A single number is wanted: how many lines of the data below include the string "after"?
########
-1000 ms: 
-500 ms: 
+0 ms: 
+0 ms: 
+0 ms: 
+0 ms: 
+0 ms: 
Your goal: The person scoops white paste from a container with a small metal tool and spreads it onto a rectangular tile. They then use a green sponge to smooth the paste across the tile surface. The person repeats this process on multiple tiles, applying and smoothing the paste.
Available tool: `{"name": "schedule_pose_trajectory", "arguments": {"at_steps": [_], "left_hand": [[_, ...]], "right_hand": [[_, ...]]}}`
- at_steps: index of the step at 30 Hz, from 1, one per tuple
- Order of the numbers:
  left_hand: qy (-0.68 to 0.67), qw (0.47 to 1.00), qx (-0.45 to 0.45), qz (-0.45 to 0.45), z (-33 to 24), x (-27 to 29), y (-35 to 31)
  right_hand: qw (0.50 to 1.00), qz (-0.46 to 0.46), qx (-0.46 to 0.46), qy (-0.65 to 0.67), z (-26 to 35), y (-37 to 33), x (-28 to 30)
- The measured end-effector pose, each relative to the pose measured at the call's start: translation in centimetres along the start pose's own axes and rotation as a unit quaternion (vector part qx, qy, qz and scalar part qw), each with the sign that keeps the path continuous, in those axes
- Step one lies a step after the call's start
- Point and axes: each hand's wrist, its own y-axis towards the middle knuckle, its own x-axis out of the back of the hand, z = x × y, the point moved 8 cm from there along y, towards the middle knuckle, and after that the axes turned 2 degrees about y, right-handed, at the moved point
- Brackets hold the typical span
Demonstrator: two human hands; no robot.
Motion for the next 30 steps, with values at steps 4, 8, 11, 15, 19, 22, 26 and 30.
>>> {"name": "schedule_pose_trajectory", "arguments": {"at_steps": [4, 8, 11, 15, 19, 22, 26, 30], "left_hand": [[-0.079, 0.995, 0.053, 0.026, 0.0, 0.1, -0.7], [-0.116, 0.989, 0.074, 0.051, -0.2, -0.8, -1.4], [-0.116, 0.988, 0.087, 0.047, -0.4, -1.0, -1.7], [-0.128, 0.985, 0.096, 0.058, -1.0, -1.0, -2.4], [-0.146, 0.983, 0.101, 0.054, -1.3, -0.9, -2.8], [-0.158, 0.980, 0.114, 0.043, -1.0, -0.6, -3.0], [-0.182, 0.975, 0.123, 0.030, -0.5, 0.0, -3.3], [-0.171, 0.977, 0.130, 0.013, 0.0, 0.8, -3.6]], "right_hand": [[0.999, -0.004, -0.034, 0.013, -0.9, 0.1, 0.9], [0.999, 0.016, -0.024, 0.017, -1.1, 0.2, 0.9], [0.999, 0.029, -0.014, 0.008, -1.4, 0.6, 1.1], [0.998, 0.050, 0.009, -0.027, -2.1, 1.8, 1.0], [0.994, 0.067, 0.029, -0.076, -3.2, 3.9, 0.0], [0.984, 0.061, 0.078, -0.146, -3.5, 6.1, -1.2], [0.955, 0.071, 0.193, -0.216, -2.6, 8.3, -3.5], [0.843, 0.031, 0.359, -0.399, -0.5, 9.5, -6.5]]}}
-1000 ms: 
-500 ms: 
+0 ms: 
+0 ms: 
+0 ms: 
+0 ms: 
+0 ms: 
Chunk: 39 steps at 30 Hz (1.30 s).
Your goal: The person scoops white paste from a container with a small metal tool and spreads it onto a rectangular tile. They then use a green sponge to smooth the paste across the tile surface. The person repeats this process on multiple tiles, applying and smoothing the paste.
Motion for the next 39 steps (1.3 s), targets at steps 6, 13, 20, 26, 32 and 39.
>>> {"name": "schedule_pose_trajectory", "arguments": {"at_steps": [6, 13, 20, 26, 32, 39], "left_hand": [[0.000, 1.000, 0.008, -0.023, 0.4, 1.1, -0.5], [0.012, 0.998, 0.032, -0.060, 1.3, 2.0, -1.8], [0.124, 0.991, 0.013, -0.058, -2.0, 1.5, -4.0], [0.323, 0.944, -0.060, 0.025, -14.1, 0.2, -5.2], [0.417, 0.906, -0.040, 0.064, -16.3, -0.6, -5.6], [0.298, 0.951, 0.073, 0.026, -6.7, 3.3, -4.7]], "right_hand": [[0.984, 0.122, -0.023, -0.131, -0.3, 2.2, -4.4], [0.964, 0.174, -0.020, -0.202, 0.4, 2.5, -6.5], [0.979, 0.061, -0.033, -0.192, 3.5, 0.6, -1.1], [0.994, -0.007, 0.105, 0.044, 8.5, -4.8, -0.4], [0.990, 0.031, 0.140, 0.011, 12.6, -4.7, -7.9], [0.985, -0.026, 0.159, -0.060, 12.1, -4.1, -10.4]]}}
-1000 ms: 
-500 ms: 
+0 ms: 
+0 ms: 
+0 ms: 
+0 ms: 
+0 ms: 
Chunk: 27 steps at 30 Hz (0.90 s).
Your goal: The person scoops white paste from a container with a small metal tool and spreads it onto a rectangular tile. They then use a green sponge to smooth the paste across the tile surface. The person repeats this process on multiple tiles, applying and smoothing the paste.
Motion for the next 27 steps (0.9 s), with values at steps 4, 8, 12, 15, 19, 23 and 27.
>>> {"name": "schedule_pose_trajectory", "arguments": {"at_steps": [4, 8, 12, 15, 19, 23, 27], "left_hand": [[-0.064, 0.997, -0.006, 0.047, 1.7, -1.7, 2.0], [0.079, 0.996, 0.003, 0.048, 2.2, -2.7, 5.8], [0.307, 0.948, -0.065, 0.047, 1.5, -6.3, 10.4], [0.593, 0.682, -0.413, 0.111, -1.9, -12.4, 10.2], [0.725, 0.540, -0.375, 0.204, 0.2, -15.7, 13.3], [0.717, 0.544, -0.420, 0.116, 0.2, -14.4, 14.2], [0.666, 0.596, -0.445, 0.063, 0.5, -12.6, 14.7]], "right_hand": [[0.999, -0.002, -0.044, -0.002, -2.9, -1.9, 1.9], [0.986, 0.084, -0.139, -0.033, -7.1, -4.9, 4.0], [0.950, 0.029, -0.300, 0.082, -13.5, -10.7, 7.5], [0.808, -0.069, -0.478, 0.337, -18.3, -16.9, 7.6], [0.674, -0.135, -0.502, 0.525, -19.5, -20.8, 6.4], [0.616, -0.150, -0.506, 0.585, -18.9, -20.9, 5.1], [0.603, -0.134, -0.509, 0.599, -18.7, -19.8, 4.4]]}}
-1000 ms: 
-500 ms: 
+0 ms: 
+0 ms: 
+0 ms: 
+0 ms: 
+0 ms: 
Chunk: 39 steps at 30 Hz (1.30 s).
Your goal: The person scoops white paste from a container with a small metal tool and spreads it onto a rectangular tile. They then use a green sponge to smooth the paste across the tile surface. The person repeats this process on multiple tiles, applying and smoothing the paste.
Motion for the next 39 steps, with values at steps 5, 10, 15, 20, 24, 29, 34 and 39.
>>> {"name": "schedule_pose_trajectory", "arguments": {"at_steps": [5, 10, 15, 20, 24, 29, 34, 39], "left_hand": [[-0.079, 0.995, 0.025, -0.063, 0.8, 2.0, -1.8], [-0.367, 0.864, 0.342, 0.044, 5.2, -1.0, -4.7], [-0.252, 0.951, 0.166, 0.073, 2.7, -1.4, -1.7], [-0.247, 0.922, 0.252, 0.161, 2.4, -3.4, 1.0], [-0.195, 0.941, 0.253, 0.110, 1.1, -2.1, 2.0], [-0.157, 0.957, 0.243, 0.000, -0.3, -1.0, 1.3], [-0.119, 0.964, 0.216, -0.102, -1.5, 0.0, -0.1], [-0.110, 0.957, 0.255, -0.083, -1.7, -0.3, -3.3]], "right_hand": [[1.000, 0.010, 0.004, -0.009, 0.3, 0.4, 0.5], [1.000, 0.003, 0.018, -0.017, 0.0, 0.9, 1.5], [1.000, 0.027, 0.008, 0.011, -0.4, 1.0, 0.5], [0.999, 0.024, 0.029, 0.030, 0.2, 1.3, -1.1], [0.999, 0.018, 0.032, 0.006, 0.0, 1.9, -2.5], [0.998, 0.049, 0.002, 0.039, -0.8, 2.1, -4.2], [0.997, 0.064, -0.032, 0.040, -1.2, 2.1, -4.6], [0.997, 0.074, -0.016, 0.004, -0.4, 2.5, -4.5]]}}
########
*THE COMPLETED TASK*: 2